Collected data entries:
▬▬▬▬▬▬
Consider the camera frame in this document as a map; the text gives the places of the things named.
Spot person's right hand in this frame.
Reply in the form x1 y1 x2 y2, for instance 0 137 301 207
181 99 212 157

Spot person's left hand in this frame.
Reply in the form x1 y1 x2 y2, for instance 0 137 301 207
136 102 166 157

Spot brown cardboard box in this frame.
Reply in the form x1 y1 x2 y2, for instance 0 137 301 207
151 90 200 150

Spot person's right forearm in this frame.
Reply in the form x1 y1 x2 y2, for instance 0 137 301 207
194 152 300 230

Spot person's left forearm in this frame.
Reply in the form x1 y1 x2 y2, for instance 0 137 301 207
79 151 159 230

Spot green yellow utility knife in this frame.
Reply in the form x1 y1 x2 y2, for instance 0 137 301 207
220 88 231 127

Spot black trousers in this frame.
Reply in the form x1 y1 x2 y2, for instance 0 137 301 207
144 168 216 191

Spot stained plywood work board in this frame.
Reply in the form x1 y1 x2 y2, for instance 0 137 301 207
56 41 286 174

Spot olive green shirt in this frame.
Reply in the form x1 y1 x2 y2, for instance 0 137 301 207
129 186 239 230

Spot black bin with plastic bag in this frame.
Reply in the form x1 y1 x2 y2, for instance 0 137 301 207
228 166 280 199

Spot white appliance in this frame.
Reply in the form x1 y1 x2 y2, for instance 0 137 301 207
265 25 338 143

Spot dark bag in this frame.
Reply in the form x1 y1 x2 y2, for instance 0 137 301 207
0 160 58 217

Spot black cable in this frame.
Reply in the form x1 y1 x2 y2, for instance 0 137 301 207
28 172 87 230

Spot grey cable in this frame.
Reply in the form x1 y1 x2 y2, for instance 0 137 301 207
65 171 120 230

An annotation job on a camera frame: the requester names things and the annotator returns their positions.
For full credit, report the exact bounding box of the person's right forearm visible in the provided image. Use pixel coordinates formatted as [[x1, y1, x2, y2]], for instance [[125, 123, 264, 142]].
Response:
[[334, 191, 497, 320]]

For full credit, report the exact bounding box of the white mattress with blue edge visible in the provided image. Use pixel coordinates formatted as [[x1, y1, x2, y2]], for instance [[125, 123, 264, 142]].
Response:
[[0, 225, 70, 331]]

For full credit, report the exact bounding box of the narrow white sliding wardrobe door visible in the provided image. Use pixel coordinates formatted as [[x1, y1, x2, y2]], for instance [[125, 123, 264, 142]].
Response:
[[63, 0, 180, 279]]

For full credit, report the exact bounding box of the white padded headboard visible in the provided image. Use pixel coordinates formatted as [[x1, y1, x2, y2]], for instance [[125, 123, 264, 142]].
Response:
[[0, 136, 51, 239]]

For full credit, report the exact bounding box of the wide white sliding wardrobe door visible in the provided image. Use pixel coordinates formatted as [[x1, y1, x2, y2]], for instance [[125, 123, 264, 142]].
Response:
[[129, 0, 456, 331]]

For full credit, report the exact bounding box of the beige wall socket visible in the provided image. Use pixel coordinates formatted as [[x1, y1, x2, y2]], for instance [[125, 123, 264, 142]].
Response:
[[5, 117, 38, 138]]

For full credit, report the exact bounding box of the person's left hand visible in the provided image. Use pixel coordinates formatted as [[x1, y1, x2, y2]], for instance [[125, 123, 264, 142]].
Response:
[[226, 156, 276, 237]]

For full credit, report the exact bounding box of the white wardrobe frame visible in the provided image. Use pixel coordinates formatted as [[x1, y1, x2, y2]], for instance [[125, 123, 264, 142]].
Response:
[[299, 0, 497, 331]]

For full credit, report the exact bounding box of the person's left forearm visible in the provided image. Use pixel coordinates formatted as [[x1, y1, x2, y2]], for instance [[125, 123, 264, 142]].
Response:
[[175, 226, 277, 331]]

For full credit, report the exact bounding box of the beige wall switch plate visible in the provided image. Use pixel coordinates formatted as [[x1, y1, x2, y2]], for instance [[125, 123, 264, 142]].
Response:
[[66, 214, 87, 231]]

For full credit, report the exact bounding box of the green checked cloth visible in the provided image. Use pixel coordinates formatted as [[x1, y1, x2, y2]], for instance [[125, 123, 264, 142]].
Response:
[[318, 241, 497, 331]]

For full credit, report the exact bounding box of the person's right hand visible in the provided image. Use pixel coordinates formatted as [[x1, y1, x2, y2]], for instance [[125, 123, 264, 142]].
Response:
▬▬▬▬▬▬
Instructions to follow
From the first line to the last, transcribe the data exactly.

Response area
Consider the camera frame in this document as a map; the text gives the places of the things named.
Spot person's right hand in this frame.
Reply in the form x1 y1 x2 y2, for instance 0 137 301 207
181 99 212 157

Spot person's left hand in this frame.
Reply in the form x1 y1 x2 y2, for instance 0 137 301 207
136 102 166 157

Spot brown cardboard box in this frame.
Reply in the form x1 y1 x2 y2, for instance 0 137 301 207
151 90 200 150

Spot person's right forearm in this frame.
Reply in the form x1 y1 x2 y2, for instance 0 137 301 207
194 152 300 230

Spot person's left forearm in this frame.
Reply in the form x1 y1 x2 y2, for instance 0 137 301 207
79 151 159 230

Spot green yellow utility knife in this frame.
Reply in the form x1 y1 x2 y2, for instance 0 137 301 207
220 88 231 127

Spot black trousers in this frame.
Reply in the form x1 y1 x2 y2, for instance 0 137 301 207
144 168 216 191

Spot stained plywood work board in this frame.
Reply in the form x1 y1 x2 y2, for instance 0 137 301 207
56 41 286 174

Spot olive green shirt in this frame.
Reply in the form x1 y1 x2 y2, for instance 0 137 301 207
129 186 239 230

Spot black bin with plastic bag in this frame.
Reply in the form x1 y1 x2 y2, for instance 0 137 301 207
228 166 280 199

Spot white appliance in this frame.
Reply in the form x1 y1 x2 y2, for instance 0 137 301 207
265 25 338 143

Spot dark bag in this frame.
Reply in the form x1 y1 x2 y2, for instance 0 137 301 207
0 160 58 217

Spot black cable in this frame.
Reply in the form x1 y1 x2 y2, for instance 0 137 301 207
28 172 87 230

Spot grey cable in this frame.
Reply in the form x1 y1 x2 y2, for instance 0 137 301 207
65 171 120 230

An annotation job on a camera frame: the requester names things and the annotator returns their positions.
For full credit, report the exact bounding box of the person's right forearm visible in the provided image. Use pixel coordinates formatted as [[x1, y1, x2, y2]], for instance [[125, 123, 264, 142]].
Response:
[[334, 191, 497, 320]]

For full credit, report the exact bounding box of the white mattress with blue edge visible in the provided image. Use pixel coordinates formatted as [[x1, y1, x2, y2]], for instance [[125, 123, 264, 142]].
Response:
[[0, 225, 70, 331]]

For full credit, report the exact bounding box of the narrow white sliding wardrobe door visible in the provided image. Use pixel coordinates formatted as [[x1, y1, x2, y2]], for instance [[125, 123, 264, 142]].
Response:
[[63, 0, 180, 279]]

For full credit, report the exact bounding box of the white padded headboard visible in the provided image. Use pixel coordinates formatted as [[x1, y1, x2, y2]], for instance [[125, 123, 264, 142]].
Response:
[[0, 136, 51, 239]]

For full credit, report the exact bounding box of the wide white sliding wardrobe door visible in the provided image. Use pixel coordinates formatted as [[x1, y1, x2, y2]], for instance [[125, 123, 264, 142]].
Response:
[[129, 0, 456, 331]]

For full credit, report the exact bounding box of the beige wall socket visible in the provided image. Use pixel coordinates formatted as [[x1, y1, x2, y2]], for instance [[125, 123, 264, 142]].
Response:
[[5, 117, 38, 138]]

For full credit, report the exact bounding box of the person's left hand visible in the provided image. Use pixel coordinates formatted as [[x1, y1, x2, y2]], for instance [[125, 123, 264, 142]].
Response:
[[226, 156, 276, 237]]

For full credit, report the exact bounding box of the white wardrobe frame visible in the provided image. Use pixel coordinates formatted as [[x1, y1, x2, y2]], for instance [[125, 123, 264, 142]].
Response:
[[299, 0, 497, 331]]

For full credit, report the exact bounding box of the person's left forearm visible in the provided image. Use pixel coordinates formatted as [[x1, y1, x2, y2]], for instance [[125, 123, 264, 142]].
Response:
[[175, 226, 277, 331]]

For full credit, report the exact bounding box of the beige wall switch plate visible in the provided image. Use pixel coordinates formatted as [[x1, y1, x2, y2]], for instance [[125, 123, 264, 142]].
Response:
[[66, 214, 87, 231]]

For full credit, report the exact bounding box of the green checked cloth visible in the provided image. Use pixel coordinates formatted as [[x1, y1, x2, y2]], for instance [[125, 123, 264, 142]].
Response:
[[318, 241, 497, 331]]

For full credit, report the exact bounding box of the person's right hand visible in the provided image. Use pixel coordinates formatted as [[x1, y1, x2, y2]], for instance [[125, 123, 264, 142]].
Response:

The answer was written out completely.